## Your assignment
Repeat exactly, and only, the lines from the one containing "Localize finger of" through the last line of the data below.

-- Task data follows --

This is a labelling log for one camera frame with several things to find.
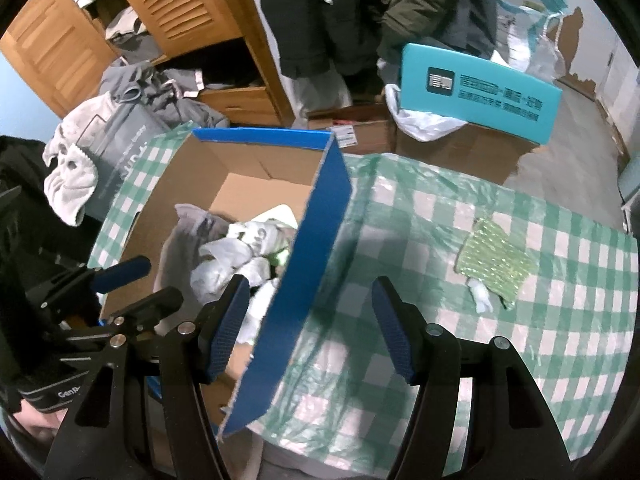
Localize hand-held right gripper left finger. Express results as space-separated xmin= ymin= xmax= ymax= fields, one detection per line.
xmin=45 ymin=275 xmax=251 ymax=480

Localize blue and white plastic bag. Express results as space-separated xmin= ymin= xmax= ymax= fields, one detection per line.
xmin=492 ymin=0 xmax=568 ymax=81

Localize light grey crumpled garment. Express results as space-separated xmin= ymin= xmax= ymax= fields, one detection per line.
xmin=102 ymin=7 xmax=166 ymax=63

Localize grey hoodie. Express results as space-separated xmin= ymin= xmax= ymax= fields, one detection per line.
xmin=97 ymin=62 xmax=231 ymax=131

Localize teal printed box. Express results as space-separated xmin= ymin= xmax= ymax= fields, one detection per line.
xmin=400 ymin=42 xmax=563 ymax=143

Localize light grey towel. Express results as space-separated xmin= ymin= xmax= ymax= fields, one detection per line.
xmin=42 ymin=95 xmax=108 ymax=226

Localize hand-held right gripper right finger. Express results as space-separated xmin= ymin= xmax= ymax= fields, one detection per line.
xmin=371 ymin=276 xmax=571 ymax=480

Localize green checkered tablecloth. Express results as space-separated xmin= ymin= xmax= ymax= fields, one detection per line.
xmin=87 ymin=120 xmax=640 ymax=466

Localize wooden louvered wardrobe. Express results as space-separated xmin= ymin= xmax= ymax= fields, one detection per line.
xmin=0 ymin=0 xmax=296 ymax=128

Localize white crumpled tissue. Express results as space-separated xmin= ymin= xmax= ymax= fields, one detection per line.
xmin=466 ymin=280 xmax=496 ymax=315

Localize white printed sock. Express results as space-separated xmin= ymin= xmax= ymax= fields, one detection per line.
xmin=227 ymin=217 xmax=298 ymax=261

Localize large brown cardboard box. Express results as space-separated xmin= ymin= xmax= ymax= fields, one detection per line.
xmin=395 ymin=115 xmax=541 ymax=186

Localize grey cloth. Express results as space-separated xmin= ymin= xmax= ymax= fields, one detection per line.
xmin=160 ymin=203 xmax=236 ymax=306

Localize olive hanging jacket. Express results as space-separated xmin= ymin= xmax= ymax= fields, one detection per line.
xmin=355 ymin=0 xmax=501 ymax=61

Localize small brown cardboard box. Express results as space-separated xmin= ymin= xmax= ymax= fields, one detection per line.
xmin=306 ymin=102 xmax=398 ymax=157

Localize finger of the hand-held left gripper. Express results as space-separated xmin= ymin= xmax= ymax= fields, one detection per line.
xmin=100 ymin=287 xmax=185 ymax=333
xmin=30 ymin=256 xmax=152 ymax=306

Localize black hanging coat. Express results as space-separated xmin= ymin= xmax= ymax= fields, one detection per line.
xmin=250 ymin=0 xmax=361 ymax=78

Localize person's left hand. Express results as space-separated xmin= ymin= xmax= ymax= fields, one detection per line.
xmin=7 ymin=402 xmax=58 ymax=443

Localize green textured cloth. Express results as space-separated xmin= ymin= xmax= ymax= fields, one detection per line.
xmin=452 ymin=217 xmax=533 ymax=303

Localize cardboard box with blue rim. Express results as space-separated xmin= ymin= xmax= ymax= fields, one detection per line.
xmin=87 ymin=127 xmax=353 ymax=480

-- Task data concluded --

## Solved problem
Localize finger of the hand-held left gripper. Express results as space-separated xmin= ymin= xmax= ymax= fields, one detection per line.
xmin=100 ymin=287 xmax=185 ymax=333
xmin=30 ymin=256 xmax=152 ymax=306

Localize black hanging coat. Express results as space-separated xmin= ymin= xmax= ymax= fields, one detection per line.
xmin=250 ymin=0 xmax=361 ymax=78

Localize person's left hand. Express results as space-separated xmin= ymin= xmax= ymax= fields, one detection per line.
xmin=7 ymin=402 xmax=58 ymax=443

Localize green textured cloth. Express results as space-separated xmin= ymin= xmax= ymax= fields, one detection per line.
xmin=452 ymin=217 xmax=533 ymax=303

Localize cardboard box with blue rim. Express results as space-separated xmin= ymin= xmax= ymax= fields, one detection per line.
xmin=87 ymin=127 xmax=353 ymax=480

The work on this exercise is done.